The 'Morton Springer Show' sequence was based on the experience Lloyd Kaufman had on the Morton Downey Jr. Show.

The end credits states, "A VERY SPECIAL THANK YOU TO: The New York City Police Department, for their unstinting cooperation and invaluable help throughout every part of this production." The documentary The Making of Terror Firmer shows the police clashing with the production on several instances (one of which involved the police revoking the crew's filming permit).

The movie includes songs from notable punk bands, including NOFX (Stranger than Fishin'), the Vandals (Idea for a Movie), Bouncing Souls (Argyle), Blood for Blood (My Time is Yet to Come), Anti-Flag (Someone's Gonna Die Tonight), and The Melvins (Horn Bearer).
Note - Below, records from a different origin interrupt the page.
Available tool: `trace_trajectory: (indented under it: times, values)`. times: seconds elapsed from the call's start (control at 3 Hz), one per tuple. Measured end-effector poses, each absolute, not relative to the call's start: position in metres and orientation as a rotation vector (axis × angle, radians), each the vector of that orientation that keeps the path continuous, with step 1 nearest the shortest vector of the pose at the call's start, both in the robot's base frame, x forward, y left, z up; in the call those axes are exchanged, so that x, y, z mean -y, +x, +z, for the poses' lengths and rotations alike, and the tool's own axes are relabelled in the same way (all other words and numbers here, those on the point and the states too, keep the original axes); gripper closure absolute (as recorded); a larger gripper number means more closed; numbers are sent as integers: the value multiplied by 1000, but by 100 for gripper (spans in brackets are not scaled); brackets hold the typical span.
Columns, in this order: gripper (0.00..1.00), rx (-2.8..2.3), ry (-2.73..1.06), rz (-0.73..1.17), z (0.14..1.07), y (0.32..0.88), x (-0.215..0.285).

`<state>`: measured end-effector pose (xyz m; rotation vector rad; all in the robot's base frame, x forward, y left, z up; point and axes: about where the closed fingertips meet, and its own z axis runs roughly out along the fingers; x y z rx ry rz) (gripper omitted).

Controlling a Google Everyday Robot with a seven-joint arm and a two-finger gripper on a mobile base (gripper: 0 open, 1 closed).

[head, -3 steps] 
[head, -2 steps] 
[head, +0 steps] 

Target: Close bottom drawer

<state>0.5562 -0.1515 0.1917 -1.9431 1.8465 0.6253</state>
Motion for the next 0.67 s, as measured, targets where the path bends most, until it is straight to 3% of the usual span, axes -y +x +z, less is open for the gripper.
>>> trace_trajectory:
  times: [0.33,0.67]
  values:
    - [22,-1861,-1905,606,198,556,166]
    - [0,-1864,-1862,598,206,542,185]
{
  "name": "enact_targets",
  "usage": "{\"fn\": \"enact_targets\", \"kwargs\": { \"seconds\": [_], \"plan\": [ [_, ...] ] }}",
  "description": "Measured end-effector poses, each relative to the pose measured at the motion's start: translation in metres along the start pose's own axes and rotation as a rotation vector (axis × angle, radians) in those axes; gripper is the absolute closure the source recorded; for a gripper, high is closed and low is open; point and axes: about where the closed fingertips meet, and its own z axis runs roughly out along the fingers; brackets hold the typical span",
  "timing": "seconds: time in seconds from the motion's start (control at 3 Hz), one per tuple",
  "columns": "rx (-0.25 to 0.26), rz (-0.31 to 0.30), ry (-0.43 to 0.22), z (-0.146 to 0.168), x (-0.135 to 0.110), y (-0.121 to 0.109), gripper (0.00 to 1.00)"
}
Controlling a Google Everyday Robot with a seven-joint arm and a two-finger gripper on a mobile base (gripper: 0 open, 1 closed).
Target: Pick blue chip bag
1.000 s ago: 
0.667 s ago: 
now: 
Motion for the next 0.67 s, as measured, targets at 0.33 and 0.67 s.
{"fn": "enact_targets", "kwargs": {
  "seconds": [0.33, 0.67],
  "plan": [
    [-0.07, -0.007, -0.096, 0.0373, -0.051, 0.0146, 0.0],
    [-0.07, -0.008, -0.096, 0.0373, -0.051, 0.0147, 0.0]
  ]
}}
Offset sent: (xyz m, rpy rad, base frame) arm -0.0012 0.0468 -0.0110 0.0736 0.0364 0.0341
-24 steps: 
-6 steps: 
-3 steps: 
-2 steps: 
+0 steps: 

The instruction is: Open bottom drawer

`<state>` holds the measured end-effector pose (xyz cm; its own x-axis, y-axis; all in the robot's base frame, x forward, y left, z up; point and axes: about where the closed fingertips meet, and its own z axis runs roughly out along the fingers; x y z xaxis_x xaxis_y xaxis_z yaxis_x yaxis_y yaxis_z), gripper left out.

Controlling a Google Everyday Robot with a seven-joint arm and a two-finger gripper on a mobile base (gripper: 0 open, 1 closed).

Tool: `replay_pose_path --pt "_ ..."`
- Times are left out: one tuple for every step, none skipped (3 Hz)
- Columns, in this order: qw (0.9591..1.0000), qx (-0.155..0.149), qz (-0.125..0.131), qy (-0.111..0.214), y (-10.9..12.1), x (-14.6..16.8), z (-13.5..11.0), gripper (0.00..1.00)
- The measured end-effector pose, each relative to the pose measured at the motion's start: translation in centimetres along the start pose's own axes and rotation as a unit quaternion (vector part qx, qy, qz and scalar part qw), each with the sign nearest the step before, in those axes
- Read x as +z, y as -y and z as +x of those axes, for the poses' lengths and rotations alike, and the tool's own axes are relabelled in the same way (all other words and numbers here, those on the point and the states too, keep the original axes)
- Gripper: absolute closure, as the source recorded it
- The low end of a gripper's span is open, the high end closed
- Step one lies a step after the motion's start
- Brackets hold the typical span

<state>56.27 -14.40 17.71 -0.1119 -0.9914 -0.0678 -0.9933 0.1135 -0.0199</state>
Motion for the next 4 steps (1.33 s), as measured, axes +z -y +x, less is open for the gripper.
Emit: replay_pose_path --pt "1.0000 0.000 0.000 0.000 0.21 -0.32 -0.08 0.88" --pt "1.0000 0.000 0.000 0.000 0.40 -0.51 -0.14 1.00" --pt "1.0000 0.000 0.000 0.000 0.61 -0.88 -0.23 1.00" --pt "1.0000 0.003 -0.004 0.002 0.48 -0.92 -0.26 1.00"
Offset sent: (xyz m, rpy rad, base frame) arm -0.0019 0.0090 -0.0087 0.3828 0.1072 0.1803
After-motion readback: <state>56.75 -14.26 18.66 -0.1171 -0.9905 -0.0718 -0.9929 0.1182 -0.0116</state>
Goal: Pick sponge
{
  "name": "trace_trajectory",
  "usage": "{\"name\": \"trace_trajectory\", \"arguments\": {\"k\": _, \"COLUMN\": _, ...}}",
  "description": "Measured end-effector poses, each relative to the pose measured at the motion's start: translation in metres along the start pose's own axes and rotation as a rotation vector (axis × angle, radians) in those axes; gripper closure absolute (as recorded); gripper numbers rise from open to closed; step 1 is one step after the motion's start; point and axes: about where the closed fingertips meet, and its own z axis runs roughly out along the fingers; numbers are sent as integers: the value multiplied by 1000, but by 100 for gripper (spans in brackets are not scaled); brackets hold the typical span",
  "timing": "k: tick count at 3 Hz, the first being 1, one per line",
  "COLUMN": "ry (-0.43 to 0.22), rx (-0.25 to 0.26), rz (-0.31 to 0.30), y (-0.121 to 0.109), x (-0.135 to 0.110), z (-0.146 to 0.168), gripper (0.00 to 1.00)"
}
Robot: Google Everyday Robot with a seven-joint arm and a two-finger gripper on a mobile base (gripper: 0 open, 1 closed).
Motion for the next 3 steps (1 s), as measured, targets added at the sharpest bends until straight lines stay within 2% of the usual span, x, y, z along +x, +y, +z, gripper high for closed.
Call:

A soundtrack for the movie was released by Go Kart records in October 2000.

==Alternate versions==
- The 2-Disc Special Edition gives the viewer a choice to watch the Director's Unrated Cut or to watch the Director's Unrated Cut with even more deleted scenes put back into the film. This makes the film's running time 123 minutes.
- The 98-minute release R-rated version features several boxes that contain the words "CENSORED", covering various body parts (whether nude or dismembered). Additionally, for the heavier cut scenes, the movie freezes and a window appears on the screen with Kaufman explaining or comically re-enacting what was supposed to go on in the scene. The voices of characters uttering profanity at some moments are replaced by an obviously mismatched voice that says the accepted version of the word. Finally, some body parts are replaced by images of animals (e.g. a pussy cat).
- The unrated director's cut runs 114 minutes. The heavily edited R-rated version runs 98 min.